**Stored items**
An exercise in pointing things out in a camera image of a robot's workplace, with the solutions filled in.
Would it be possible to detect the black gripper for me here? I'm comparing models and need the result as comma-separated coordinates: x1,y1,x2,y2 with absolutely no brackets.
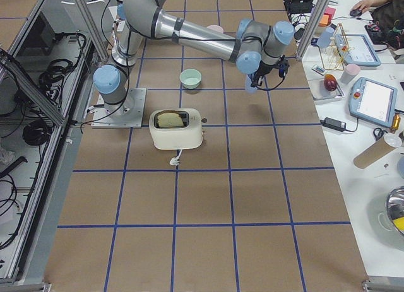
251,63,273,87

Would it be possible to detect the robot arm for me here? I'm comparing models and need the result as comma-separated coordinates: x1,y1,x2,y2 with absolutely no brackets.
110,0,294,90

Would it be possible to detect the blue cup near arm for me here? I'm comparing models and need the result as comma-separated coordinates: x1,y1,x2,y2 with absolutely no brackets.
244,74,258,94

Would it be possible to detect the small remote control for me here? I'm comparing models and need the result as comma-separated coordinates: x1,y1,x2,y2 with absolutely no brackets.
311,65,326,76

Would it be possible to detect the pink bowl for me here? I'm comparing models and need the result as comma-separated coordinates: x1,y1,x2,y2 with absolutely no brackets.
207,25,224,33

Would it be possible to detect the pale blue cup on desk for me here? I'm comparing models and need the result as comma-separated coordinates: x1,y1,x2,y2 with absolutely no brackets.
316,27,334,49

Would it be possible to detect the red yellow mango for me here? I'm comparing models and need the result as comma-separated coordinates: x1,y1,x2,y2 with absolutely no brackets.
323,74,338,92

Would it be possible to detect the green bowl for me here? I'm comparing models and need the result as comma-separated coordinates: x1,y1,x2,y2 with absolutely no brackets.
179,68,202,90

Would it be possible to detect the black power adapter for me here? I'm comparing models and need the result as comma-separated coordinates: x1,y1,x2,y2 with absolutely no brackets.
320,117,346,132

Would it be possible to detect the pink cup on desk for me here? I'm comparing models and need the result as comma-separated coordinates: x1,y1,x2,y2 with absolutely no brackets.
340,64,361,84

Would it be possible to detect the teach pendant tablet far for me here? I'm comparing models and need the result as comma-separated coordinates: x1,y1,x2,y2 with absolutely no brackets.
334,34,381,67

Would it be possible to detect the teach pendant tablet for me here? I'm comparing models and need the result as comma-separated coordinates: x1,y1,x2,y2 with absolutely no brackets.
348,77,398,127
334,34,381,67

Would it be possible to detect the bread slice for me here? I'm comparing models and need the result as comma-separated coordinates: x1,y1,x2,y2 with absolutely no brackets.
157,112,184,128

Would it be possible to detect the cream toaster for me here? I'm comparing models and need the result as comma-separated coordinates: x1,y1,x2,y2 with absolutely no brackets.
149,108,203,150

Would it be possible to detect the teach pendant tablet near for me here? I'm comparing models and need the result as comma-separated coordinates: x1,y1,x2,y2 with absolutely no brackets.
348,77,398,127

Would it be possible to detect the person hand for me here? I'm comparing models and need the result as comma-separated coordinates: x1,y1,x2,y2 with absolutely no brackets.
352,0,374,13

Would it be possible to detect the toaster plug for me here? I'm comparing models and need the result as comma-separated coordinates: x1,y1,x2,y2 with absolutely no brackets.
169,149,182,166

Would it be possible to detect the cardboard tube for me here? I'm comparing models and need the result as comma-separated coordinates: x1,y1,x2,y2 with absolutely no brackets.
353,133,402,169

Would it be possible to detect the steel mixing bowl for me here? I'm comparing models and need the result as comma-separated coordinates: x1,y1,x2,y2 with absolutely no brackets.
386,186,403,236

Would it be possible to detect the gold wire rack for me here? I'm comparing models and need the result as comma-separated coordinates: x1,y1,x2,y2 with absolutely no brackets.
319,23,351,71

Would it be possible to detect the aluminium frame post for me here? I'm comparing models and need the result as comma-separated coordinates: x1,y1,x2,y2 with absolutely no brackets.
295,0,330,61

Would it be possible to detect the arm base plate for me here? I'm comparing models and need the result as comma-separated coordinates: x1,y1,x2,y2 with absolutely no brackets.
91,88,146,129

**Required work**
In your copy, repeat the records above exactly and include no images.

**Answer space**
An exercise in pointing things out in a camera image of a robot's workplace, with the solutions filled in.
Would it be possible to detect the black gripper for me here? I'm comparing models and need the result as comma-separated coordinates: x1,y1,x2,y2 with absolutely no brackets.
251,63,273,87

Would it be possible to detect the robot arm for me here? I'm comparing models and need the result as comma-separated coordinates: x1,y1,x2,y2 with absolutely no brackets.
110,0,294,90

Would it be possible to detect the blue cup near arm for me here? I'm comparing models and need the result as comma-separated coordinates: x1,y1,x2,y2 with absolutely no brackets.
244,74,258,94

Would it be possible to detect the small remote control for me here? I'm comparing models and need the result as comma-separated coordinates: x1,y1,x2,y2 with absolutely no brackets.
311,65,326,76

Would it be possible to detect the pink bowl for me here? I'm comparing models and need the result as comma-separated coordinates: x1,y1,x2,y2 with absolutely no brackets.
207,25,224,33

Would it be possible to detect the pale blue cup on desk for me here? I'm comparing models and need the result as comma-separated coordinates: x1,y1,x2,y2 with absolutely no brackets.
316,27,334,49

Would it be possible to detect the red yellow mango for me here? I'm comparing models and need the result as comma-separated coordinates: x1,y1,x2,y2 with absolutely no brackets.
323,74,338,92

Would it be possible to detect the green bowl for me here? I'm comparing models and need the result as comma-separated coordinates: x1,y1,x2,y2 with absolutely no brackets.
179,68,202,90

Would it be possible to detect the black power adapter for me here? I'm comparing models and need the result as comma-separated coordinates: x1,y1,x2,y2 with absolutely no brackets.
320,117,346,132

Would it be possible to detect the pink cup on desk for me here? I'm comparing models and need the result as comma-separated coordinates: x1,y1,x2,y2 with absolutely no brackets.
340,64,361,84

Would it be possible to detect the teach pendant tablet far for me here? I'm comparing models and need the result as comma-separated coordinates: x1,y1,x2,y2 with absolutely no brackets.
334,34,381,67

Would it be possible to detect the teach pendant tablet for me here? I'm comparing models and need the result as comma-separated coordinates: x1,y1,x2,y2 with absolutely no brackets.
348,77,398,127
334,34,381,67

Would it be possible to detect the bread slice for me here? I'm comparing models and need the result as comma-separated coordinates: x1,y1,x2,y2 with absolutely no brackets.
157,112,184,128

Would it be possible to detect the cream toaster for me here? I'm comparing models and need the result as comma-separated coordinates: x1,y1,x2,y2 with absolutely no brackets.
149,108,203,150

Would it be possible to detect the teach pendant tablet near for me here? I'm comparing models and need the result as comma-separated coordinates: x1,y1,x2,y2 with absolutely no brackets.
348,77,398,127

Would it be possible to detect the person hand for me here? I'm comparing models and need the result as comma-separated coordinates: x1,y1,x2,y2 with absolutely no brackets.
352,0,374,13

Would it be possible to detect the toaster plug for me here? I'm comparing models and need the result as comma-separated coordinates: x1,y1,x2,y2 with absolutely no brackets.
169,149,182,166

Would it be possible to detect the cardboard tube for me here? I'm comparing models and need the result as comma-separated coordinates: x1,y1,x2,y2 with absolutely no brackets.
353,133,402,169

Would it be possible to detect the steel mixing bowl for me here? I'm comparing models and need the result as comma-separated coordinates: x1,y1,x2,y2 with absolutely no brackets.
386,186,403,236

Would it be possible to detect the gold wire rack for me here? I'm comparing models and need the result as comma-separated coordinates: x1,y1,x2,y2 with absolutely no brackets.
319,23,351,71

Would it be possible to detect the aluminium frame post for me here? I'm comparing models and need the result as comma-separated coordinates: x1,y1,x2,y2 with absolutely no brackets.
295,0,330,61

Would it be possible to detect the arm base plate for me here? I'm comparing models and need the result as comma-separated coordinates: x1,y1,x2,y2 with absolutely no brackets.
91,88,146,129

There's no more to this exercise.